Q: What is active metadata, and how does it differ from passive metadata?
A: Passive metadata is stored information about data assets - descriptions, schemas, owners, lineage. It is informational: you query it to learn about a data asset. Active metadata uses the catalog as a trigger for automated actions. When a freshness SLA is violated, active metadata can automatically create a Jira ticket and assign it to the technical owner - without anyone having to manually check the catalog and respond. When a schema change adds a PII column, active metadata can automatically trigger an access control review. The shift from passive to active metadata turns the catalog from a documentation system into an operational system that drives data reliability actions automatically.
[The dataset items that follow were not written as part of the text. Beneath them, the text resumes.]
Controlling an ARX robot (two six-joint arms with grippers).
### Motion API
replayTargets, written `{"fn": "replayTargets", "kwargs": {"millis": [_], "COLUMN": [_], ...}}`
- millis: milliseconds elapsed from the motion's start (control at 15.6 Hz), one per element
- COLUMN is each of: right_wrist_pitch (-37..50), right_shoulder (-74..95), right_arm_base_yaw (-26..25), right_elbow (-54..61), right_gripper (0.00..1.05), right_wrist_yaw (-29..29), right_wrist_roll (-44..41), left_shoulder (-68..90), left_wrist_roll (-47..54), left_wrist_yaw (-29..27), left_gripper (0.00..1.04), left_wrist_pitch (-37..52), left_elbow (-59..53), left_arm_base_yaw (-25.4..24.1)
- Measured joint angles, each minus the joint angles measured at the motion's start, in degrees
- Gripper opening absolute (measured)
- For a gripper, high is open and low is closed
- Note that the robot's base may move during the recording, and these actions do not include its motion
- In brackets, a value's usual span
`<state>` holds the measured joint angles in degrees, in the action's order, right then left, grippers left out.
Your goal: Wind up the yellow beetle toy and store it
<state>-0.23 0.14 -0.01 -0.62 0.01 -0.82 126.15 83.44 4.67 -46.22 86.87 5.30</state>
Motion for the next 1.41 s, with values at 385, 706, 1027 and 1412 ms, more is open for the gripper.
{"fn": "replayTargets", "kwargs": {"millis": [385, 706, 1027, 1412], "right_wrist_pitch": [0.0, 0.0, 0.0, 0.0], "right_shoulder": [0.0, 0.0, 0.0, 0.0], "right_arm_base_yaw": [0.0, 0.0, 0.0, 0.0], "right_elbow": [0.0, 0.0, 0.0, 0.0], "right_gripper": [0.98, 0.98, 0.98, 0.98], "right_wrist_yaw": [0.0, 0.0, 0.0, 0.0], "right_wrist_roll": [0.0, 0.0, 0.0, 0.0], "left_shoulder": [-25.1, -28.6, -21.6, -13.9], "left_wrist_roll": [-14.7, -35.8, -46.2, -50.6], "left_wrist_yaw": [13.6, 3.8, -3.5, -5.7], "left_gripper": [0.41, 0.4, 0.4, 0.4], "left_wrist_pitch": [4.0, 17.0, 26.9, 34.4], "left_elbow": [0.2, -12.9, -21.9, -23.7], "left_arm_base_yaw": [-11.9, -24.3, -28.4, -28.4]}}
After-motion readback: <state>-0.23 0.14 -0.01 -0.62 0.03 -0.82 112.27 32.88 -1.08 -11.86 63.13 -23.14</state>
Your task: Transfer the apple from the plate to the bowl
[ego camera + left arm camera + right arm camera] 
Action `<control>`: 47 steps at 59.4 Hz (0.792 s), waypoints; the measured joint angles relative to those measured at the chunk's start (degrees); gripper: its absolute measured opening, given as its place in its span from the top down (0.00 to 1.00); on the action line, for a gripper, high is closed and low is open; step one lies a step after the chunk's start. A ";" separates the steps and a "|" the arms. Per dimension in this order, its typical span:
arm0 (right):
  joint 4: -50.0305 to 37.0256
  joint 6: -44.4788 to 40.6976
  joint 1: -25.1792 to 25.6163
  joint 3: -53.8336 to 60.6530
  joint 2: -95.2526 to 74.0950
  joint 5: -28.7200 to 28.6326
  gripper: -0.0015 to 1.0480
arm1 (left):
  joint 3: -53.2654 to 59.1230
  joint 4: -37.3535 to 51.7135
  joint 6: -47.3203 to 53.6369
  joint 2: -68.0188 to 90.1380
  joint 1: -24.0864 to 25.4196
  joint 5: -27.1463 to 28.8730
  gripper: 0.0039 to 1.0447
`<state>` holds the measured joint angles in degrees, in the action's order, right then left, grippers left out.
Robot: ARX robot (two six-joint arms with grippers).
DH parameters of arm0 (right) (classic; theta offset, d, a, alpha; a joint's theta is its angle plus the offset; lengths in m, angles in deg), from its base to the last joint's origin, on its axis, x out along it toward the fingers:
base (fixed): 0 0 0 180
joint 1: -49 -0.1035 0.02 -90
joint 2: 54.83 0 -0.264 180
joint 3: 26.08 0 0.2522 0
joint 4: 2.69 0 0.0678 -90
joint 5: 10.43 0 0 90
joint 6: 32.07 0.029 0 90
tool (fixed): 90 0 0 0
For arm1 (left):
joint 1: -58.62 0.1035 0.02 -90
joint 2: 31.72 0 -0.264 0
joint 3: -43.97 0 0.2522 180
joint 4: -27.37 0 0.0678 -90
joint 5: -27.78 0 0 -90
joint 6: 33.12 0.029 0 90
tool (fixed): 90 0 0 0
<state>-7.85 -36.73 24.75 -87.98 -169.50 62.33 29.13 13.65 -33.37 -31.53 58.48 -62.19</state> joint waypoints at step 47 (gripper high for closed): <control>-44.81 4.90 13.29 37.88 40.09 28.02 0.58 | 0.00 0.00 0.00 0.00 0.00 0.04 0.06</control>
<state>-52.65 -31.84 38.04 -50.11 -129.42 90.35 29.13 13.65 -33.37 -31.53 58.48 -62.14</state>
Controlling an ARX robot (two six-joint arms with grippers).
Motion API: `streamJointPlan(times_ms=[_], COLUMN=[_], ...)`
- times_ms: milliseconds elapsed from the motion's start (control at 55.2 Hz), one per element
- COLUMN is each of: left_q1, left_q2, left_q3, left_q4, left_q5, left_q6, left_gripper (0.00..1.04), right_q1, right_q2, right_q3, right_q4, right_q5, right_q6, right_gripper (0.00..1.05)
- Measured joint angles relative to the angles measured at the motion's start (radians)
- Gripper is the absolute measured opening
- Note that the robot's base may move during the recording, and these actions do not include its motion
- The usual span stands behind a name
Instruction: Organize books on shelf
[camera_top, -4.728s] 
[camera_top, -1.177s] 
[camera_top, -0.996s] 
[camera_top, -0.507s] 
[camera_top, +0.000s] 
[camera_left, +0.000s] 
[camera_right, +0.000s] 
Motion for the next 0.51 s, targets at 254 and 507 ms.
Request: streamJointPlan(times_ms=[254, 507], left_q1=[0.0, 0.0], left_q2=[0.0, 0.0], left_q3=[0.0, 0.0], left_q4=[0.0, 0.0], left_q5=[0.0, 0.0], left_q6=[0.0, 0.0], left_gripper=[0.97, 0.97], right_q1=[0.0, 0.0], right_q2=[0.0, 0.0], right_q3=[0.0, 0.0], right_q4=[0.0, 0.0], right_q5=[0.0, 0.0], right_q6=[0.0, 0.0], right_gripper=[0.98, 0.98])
Q: How would you set up DataHub ingestion for a dbt + Snowflake stack?
A: I would configure two ingestion recipes. The first ingests from Snowflake directly - it captures table schemas, row counts, column statistics, and query usage patterns. This runs on a schedule (daily or hourly for busy warehouses). The second ingests from dbt using the dbt manifest, catalog, and run results JSON files. The dbt ingestion captures model documentation, column descriptions, owner tags, test results, and column-level lineage derived from dbt's compiled SQL. I would run the dbt ingestion after every dbt production run so that quality check results are always current in the catalog. I would also configure the ownership extraction pattern so that dbt model owners (defined via config(meta={"owner": "team-name"})) are automatically linked to DataHub user entities.
Q: How do you handle catalog data for deprecated tables?
A: Deprecated tables need to be explicitly marked in the catalog with a deprecation notice that includes: (1) the deprecation date, (2) the replacement table (with a direct link), and (3) the reason for deprecation. This prevents new consumers from using the old table while giving existing consumers a clear migration path. In DataHub, you set the DatasetStatusClass.removed = True flag and add a deprecation note to the dataset properties. The UI renders deprecated tables with a visual indicator so they cannot be accidentally mistaken for production tables. I also recommend keeping deprecated tables in the catalog (not deleting them) for a transition period, because historical lineage graphs still reference them and removing them creates broken lineage edges.